Search code examples
rsubstrsapply

How to correctly extract a numeric component from complex strings in a data frame and substitute the strings with extraction output?


I have a data.frame with two variables of string expressions like "ABC`w/XYZ 8", where w = any number from 1 to 999. What I need to do is to substract w and substitute the whole string with it. I use this code:

df <- data.frame(a = c("ABC`5/XYZ 8", "A`25/BHU 19", "ach`246/chy 0"), b = c("sfse`3/cjd 65", "jlke`234/Chu 19", "h`45/hy 0"))

df$a <- sapply(df$a, function(x) {substr(df$a[x], regexpr("`[0-9]+/", df$a[x]) +1,
+  regexpr("`[0-9]+/", df$a[x]) + attr(regexpr("`[0-9]+/", df$a[x]), "match.length")-2)})

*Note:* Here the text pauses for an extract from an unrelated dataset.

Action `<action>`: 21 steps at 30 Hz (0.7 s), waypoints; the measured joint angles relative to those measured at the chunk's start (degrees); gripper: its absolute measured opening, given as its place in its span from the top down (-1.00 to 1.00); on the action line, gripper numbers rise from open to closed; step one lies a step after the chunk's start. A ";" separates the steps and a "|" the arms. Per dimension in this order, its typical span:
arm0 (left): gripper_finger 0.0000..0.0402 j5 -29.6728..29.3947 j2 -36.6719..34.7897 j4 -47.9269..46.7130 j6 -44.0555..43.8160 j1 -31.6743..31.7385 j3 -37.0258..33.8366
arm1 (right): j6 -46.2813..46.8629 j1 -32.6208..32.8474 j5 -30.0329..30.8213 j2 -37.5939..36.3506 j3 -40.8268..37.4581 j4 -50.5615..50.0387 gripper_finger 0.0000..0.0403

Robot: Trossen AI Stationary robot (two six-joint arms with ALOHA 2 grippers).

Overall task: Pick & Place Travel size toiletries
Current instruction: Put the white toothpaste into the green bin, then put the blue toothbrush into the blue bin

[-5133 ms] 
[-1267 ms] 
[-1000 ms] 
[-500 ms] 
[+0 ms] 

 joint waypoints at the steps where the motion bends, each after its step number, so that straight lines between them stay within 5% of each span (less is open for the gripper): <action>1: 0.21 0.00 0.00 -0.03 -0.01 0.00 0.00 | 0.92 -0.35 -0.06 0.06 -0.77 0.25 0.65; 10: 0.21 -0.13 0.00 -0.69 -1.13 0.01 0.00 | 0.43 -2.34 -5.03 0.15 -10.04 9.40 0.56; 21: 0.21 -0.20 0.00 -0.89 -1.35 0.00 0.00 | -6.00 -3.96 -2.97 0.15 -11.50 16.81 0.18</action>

It works, but instead of a = c(5, 25, 246) I get a = c(25, 5, 246). I guess this happens because of the factor class of a. However, when a is class character I get NAs as an output. Is there a way to preserve the order of a or use sapply and substr for array of characters?


Solution

  • We can use sub to extract the numbers specified in the 'w' position of the string. Match the pattern of one or more alphabets along with "``", capture one or more numbers that follows it as a group ((\\d+)) followed by other characters (.*) and replace it with the backreference of the capture group.

    as.numeric(sub("[A-Za-z`]+(\\d+).*", "\\1", df$a))
    #[1]   5  25 246
    

    Or another option is str_extract

    library(stringr)
    as.numeric(str_extract(df$a, "\\d+"))
    #[1]   5  25 246